• **What is being asked**: Where a line of the data below has the string "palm", copy that line.

• **Entries provided**:

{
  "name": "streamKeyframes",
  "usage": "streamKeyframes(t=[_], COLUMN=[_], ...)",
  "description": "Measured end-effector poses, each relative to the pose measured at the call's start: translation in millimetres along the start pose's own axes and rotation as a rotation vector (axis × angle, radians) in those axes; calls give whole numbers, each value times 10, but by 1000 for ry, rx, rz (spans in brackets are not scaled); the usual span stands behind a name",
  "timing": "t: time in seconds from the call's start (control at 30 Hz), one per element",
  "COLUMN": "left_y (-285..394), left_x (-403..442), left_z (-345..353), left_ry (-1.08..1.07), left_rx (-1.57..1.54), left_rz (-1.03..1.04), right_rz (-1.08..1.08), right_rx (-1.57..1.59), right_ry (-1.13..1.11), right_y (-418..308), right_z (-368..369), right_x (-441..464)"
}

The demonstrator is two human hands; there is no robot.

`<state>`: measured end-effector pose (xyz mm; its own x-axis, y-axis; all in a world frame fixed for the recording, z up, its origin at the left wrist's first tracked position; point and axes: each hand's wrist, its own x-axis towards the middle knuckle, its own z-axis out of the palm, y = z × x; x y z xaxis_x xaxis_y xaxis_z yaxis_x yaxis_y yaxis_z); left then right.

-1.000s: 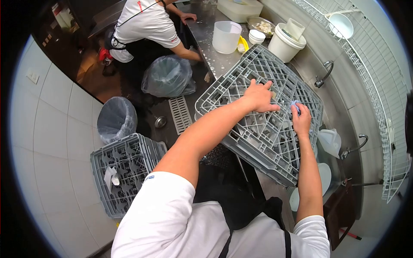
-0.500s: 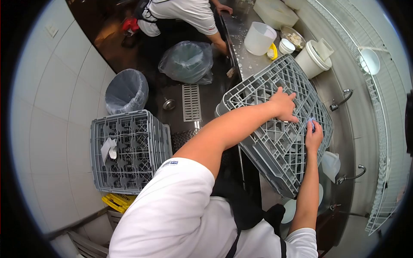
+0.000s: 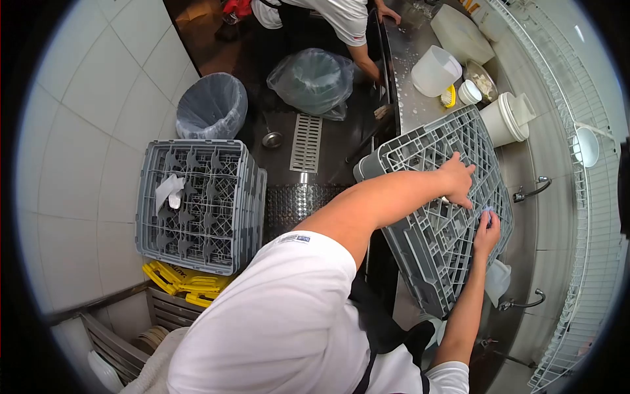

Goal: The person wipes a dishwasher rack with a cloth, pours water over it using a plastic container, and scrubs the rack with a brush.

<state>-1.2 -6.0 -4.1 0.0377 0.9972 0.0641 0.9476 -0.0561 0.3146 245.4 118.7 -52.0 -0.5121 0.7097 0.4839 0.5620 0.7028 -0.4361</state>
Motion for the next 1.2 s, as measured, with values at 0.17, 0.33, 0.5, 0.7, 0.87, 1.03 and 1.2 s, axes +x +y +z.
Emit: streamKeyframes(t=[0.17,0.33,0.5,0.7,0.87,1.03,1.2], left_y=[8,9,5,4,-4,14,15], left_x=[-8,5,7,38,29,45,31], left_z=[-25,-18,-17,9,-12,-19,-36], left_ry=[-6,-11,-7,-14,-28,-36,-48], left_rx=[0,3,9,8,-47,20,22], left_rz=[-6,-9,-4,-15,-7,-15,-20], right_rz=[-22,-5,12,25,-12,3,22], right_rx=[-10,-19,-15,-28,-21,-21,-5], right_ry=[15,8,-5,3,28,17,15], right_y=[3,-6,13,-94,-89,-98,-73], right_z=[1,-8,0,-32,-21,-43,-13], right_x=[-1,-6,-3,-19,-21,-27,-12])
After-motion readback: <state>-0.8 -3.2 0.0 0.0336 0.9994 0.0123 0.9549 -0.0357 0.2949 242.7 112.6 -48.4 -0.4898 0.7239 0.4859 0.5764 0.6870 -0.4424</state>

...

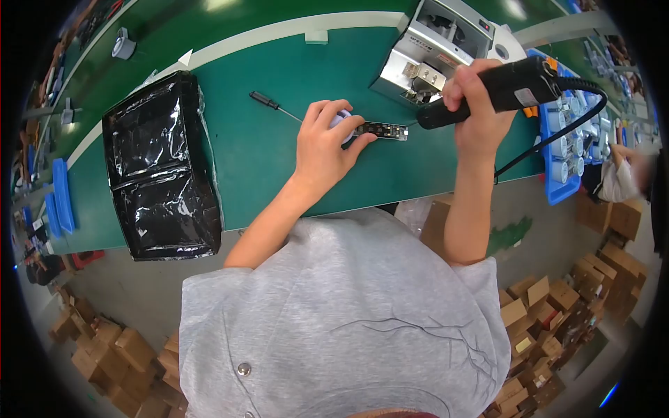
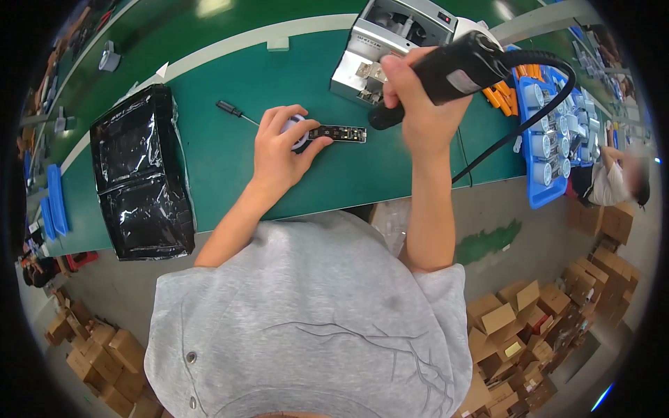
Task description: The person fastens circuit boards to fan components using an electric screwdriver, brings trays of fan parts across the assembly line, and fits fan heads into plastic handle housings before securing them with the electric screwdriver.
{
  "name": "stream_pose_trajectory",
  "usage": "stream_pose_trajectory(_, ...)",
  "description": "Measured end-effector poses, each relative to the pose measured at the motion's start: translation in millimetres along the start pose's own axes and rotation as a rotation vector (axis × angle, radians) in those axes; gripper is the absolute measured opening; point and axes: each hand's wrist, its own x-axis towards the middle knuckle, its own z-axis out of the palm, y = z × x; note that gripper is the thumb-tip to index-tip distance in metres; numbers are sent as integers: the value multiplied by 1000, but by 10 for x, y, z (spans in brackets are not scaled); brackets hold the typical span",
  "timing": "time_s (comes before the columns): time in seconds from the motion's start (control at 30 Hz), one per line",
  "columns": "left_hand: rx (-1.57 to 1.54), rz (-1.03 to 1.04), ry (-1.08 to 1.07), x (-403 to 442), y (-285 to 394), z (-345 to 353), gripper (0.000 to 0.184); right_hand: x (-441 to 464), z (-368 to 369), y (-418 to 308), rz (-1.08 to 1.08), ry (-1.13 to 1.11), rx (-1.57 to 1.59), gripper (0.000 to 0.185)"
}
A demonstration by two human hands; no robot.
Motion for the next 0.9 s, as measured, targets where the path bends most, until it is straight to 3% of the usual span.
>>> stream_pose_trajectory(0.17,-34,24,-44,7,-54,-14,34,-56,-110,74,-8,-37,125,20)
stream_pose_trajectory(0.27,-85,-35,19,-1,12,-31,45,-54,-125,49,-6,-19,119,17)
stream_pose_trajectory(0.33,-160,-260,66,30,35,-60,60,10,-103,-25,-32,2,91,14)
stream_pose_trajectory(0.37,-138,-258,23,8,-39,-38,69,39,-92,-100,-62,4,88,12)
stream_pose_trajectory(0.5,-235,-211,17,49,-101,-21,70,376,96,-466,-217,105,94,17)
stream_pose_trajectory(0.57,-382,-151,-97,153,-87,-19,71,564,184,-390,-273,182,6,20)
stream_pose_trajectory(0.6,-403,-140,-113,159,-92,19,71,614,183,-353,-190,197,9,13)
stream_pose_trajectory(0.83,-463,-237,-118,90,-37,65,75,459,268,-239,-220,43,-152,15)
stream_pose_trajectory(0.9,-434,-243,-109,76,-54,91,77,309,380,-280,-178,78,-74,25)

• **Worked solution**:
`<state>`: measured end-effector pose (xyz mm; its own x-axis, y-axis; all in a world frame fixed for the recording, z up, its origin at the left wrist's first tracked position; point and axes: each hand's wrist, its own x-axis towards the middle knuckle, its own z-axis out of the palm, y = z × x; x y z xaxis_x xaxis_y xaxis_z yaxis_x yaxis_y yaxis_z); left then right.
  "description": "Measured end-effector poses, each relative to the pose measured at the motion's start: translation in millimetres along the start pose's own axes and rotation as a rotation vector (axis × angle, radians) in those axes; gripper is the absolute measured opening; point and axes: each hand's wrist, its own x-axis towards the middle knuckle, its own z-axis out of the palm, y = z × x; note that gripper is the thumb-tip to index-tip distance in metres; numbers are sent as integers: the value multiplied by 1000, but by 10 for x, y, z (spans in brackets are not scaled); brackets hold the typical span",

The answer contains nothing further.